What you will do:
The result should be every line that contains the word "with", taken from the material.

Stored data:
- - - - - - -
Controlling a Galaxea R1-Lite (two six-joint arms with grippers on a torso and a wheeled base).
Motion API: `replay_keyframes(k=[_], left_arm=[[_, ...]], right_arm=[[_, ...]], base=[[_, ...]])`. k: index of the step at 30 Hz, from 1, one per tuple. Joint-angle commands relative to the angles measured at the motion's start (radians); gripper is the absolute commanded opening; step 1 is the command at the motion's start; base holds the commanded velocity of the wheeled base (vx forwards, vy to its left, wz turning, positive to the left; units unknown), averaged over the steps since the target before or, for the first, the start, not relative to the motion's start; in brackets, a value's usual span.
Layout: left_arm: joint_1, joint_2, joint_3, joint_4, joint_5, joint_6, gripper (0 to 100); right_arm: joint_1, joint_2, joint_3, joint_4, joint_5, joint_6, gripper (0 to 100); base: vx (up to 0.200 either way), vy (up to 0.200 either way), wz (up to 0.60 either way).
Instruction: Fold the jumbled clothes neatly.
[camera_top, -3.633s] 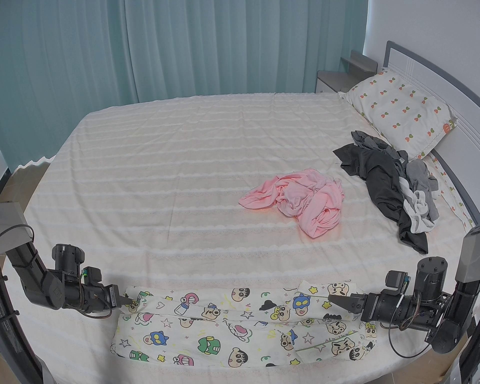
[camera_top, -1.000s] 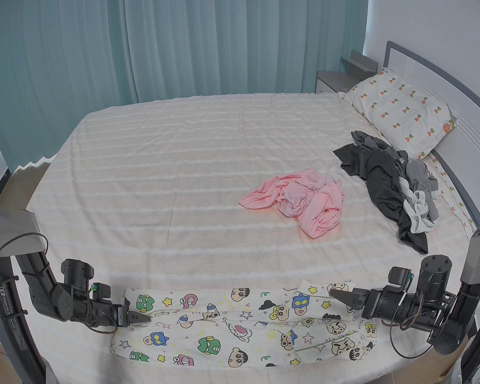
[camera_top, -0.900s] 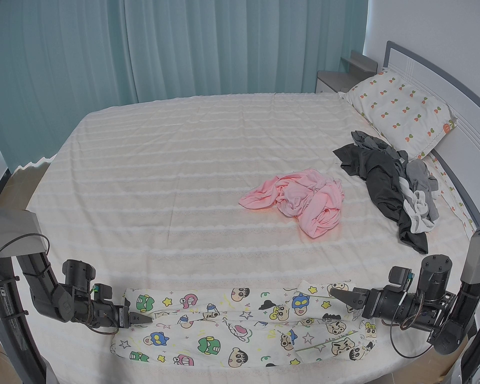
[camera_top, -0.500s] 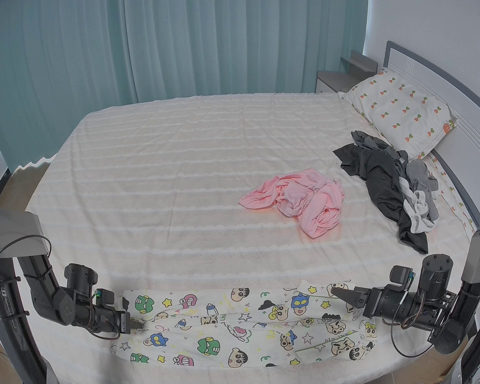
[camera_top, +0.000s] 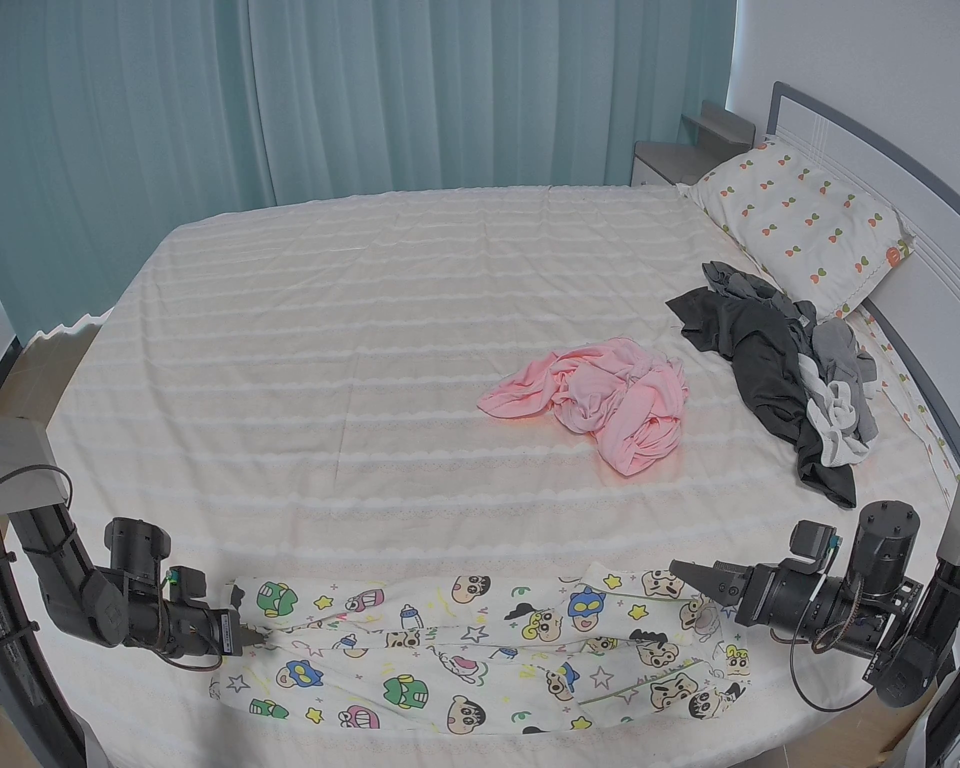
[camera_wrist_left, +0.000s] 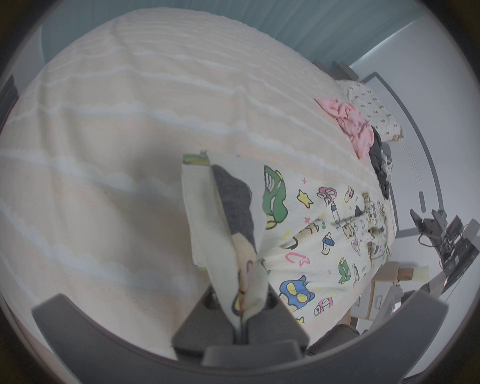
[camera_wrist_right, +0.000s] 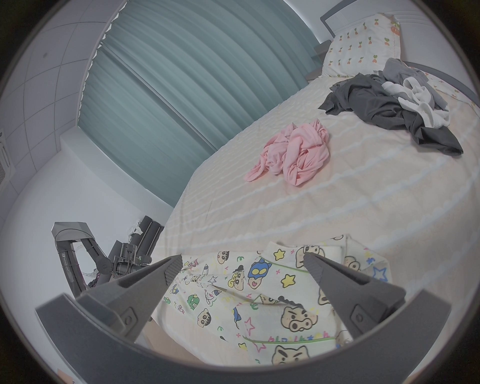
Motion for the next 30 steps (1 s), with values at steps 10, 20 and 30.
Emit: replay_keyframes(k=[10, 20, 30], left_arm=[[0.259, -0.065, -0.01, -0.001, -0.075, 0.009, 0], [0.574, -0.03, -0.207, 0.089, -0.139, 0.012, 0], [0.81, -0.014, -0.552, 0.43, -0.242, 0.015, 0]], right_arm=[[-0.014, -0.068, 0.018, -0.011, 0.003, 0.0, 100], [-0.014, -0.067, 0.018, -0.009, 0.005, 0.002, 100], [-0.014, -0.058, 0.018, -0.009, 0.005, 0.002, 100]], base=[[0.0, 0.0, 0.0], [0.0, 0.0, 0.0], [0.0, 0.0, 0.0]])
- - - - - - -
Response area:
Controlling a Galaxea R1-Lite (two six-joint arms with grippers on a torso and a wheeled base).
Motion for the next 30 steps (1 s), with values at steps 10, 20 and 30.

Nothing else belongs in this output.